Let it sink in that most people are happy the Chinese lives are improving. The issue is with the fascists at the top.

Do you really think it's safe to give an honest negative answer when asked your opinion of the CCCP in China?

Personally I doubt it, and I imagine that the average Chinese citizen understands this reality very well indeed as they give their positive answers to the nice poll agent with the sincerest smile they can muster.

Everyone knows how the game is played.

Do you really think the people involved in this 13 year survey are so stupid they didn't think of the issue you could identify in a good 5 seconds of thinking before writing your comment?
Their paper outlines no solution to this.
Oh, I’m sure they’ve thought of it. I simply doubt that they’re able to meaningfully counter it.
> This is done to prevent the Chinese people from realizing that people in the West are on their side and they are not their government.

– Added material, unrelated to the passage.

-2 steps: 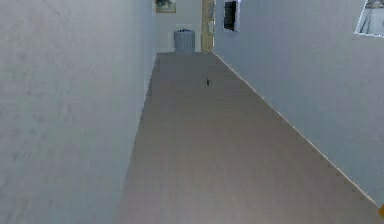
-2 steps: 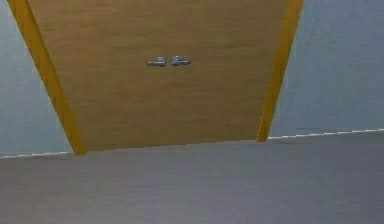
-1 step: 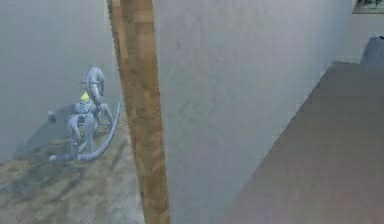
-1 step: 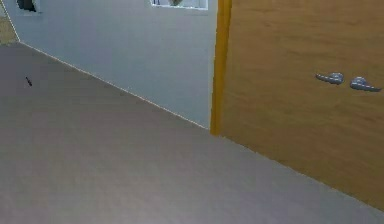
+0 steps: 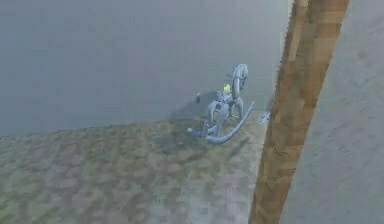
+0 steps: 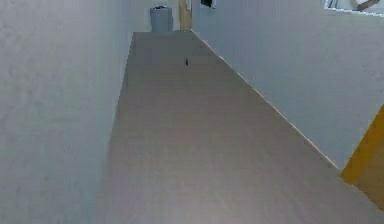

Currently there are more than 919.14 million CPC members in China (data point circa 2019), and this does not include the people working for 事业单位 (gov. funded public institutes). So for a random Chinese citizen, Western people have a, like, 3% chance of hate and 97% of love? If we propagate one hop further to the relatives/friends (let's say it knows 100 people in his/her life), the number goes to 4% of love and 96% of hate.

:-(

Nope. The shit is a result of decisions at the top. I have no beef with people who work for local government offices.
Accusing a group within China of hacking, and hating the whole of China, are two very different things.
The intelligence community has been known to direct and cultivate media assets. [0]

Less directly, much of news reporting is dependent upon access to exclusive and sometimes anonymous sources. There's little to prevent some of those sources from being honeypots meant to indirectly manipulate reporters into parroting a given narrative.

Even so, I doubt that antipathy towards China's being driven by any centralized authority. We're entering an era of great power competition with the country, its (ostensible) ideology has historically existed in opposition to the US, and many still see it as the poster-boogyman for the hollowing out of American industries.

There's always been tension, and ever since the Trump administration began imposing tariffs and clamping down against Chinese IP and technology theft, it's incidentally become more present in the public's consciousness.

[0] https://en.m.wikipedia.org/wiki/Operation_Mockingbird

> mass accumulation of hatred for the Chinese

What are you referring to? You mean articles that attribute hacking to actors with connections to the PRC?

>Is state driven media possible in the US?

I'm sure there's some of that, but I suspect that even if there wasn't we'd see much the same results. In the US, the state and the mainstream media are essentially the same thing. The people who run the state and the people who make up the mainstream media are part of the same social circles, they go to the same restaurants, they tend to have the same worldviews.